→ **Task**:
Nothing but the text of the listing, repeated exactly, belongs in the answer; leave the images out.

━━━━━━━━━━━━━━━━

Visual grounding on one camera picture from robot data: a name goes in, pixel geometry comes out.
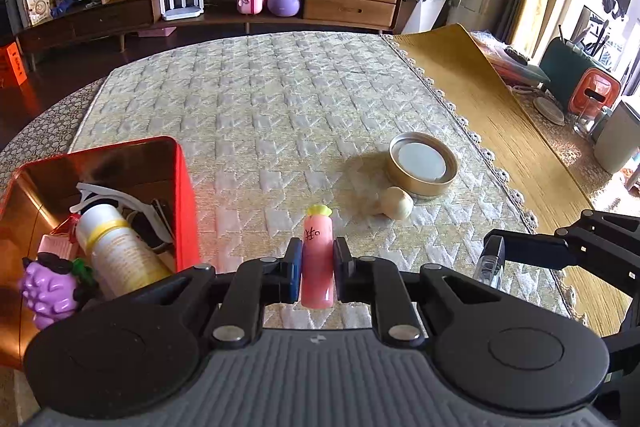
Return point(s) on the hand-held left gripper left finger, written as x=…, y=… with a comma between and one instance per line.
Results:
x=295, y=274

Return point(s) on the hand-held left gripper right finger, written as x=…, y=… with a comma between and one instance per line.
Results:
x=342, y=274

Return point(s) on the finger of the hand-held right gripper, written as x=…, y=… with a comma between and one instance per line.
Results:
x=535, y=249

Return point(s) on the pink toy tube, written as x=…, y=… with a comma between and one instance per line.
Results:
x=317, y=252

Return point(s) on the red tin box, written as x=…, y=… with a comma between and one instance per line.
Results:
x=187, y=207

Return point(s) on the white yellow bottle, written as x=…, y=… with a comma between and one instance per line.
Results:
x=120, y=247

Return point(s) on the white hanger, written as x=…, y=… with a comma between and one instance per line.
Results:
x=100, y=193

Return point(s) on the pink block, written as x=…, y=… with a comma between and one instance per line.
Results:
x=55, y=248

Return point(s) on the purple grape toy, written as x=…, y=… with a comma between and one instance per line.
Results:
x=50, y=292

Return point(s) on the beige wooden mushroom toy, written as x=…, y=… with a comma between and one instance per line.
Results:
x=397, y=203

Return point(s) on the grey white container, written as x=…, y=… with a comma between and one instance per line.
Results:
x=617, y=142

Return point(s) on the golden yellow table mat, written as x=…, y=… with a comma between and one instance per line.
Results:
x=500, y=117

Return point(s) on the clear drinking glass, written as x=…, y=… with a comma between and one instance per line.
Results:
x=587, y=122

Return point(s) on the gold jar lid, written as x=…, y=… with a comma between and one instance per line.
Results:
x=422, y=162

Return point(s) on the round white coaster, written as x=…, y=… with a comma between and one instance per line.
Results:
x=548, y=111

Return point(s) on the cream quilted table cover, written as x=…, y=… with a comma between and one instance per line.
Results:
x=275, y=107

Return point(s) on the teal toaster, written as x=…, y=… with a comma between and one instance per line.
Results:
x=560, y=62

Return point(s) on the plastic wrapped stack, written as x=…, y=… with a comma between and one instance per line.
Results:
x=505, y=59

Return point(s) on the white router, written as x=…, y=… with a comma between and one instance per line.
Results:
x=182, y=9

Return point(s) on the patterned lace tablecloth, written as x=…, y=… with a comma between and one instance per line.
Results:
x=50, y=122

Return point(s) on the wooden tv cabinet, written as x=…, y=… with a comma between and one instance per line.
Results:
x=125, y=14

━━━━━━━━━━━━━━━━

→ **Expected answer**:
Visual grounding on one camera picture from robot data: a name goes in, pixel geometry comes out.
Return point(s) on the hand-held left gripper left finger, written as x=…, y=… with a comma between and one instance per line.
Results:
x=295, y=274

Return point(s) on the hand-held left gripper right finger, written as x=…, y=… with a comma between and one instance per line.
Results:
x=342, y=274

Return point(s) on the finger of the hand-held right gripper, written as x=…, y=… with a comma between and one instance per line.
Results:
x=535, y=249

Return point(s) on the pink toy tube, written as x=…, y=… with a comma between and one instance per line.
Results:
x=317, y=252

Return point(s) on the red tin box, written as x=…, y=… with a comma between and one instance per line.
Results:
x=187, y=207

Return point(s) on the white yellow bottle, written as x=…, y=… with a comma between and one instance per line.
Results:
x=120, y=247

Return point(s) on the white hanger, written as x=…, y=… with a comma between and one instance per line.
Results:
x=100, y=193

Return point(s) on the pink block, written as x=…, y=… with a comma between and one instance per line.
Results:
x=55, y=248

Return point(s) on the purple grape toy, written as x=…, y=… with a comma between and one instance per line.
Results:
x=50, y=292

Return point(s) on the beige wooden mushroom toy, written as x=…, y=… with a comma between and one instance per line.
Results:
x=397, y=203

Return point(s) on the grey white container, written as x=…, y=… with a comma between and one instance per line.
Results:
x=617, y=142

Return point(s) on the golden yellow table mat, written as x=…, y=… with a comma between and one instance per line.
Results:
x=500, y=117

Return point(s) on the clear drinking glass, written as x=…, y=… with a comma between and one instance per line.
Results:
x=587, y=122

Return point(s) on the gold jar lid, written as x=…, y=… with a comma between and one instance per line.
Results:
x=422, y=162

Return point(s) on the round white coaster, written as x=…, y=… with a comma between and one instance per line.
Results:
x=548, y=111

Return point(s) on the cream quilted table cover, written as x=…, y=… with a comma between and one instance per line.
Results:
x=275, y=107

Return point(s) on the teal toaster, written as x=…, y=… with a comma between and one instance per line.
Results:
x=560, y=62

Return point(s) on the plastic wrapped stack, written as x=…, y=… with a comma between and one instance per line.
Results:
x=505, y=59

Return point(s) on the white router, written as x=…, y=… with a comma between and one instance per line.
Results:
x=182, y=9

Return point(s) on the patterned lace tablecloth, written as x=…, y=… with a comma between and one instance per line.
Results:
x=50, y=122

Return point(s) on the wooden tv cabinet, written as x=…, y=… with a comma between and one instance per line.
Results:
x=125, y=14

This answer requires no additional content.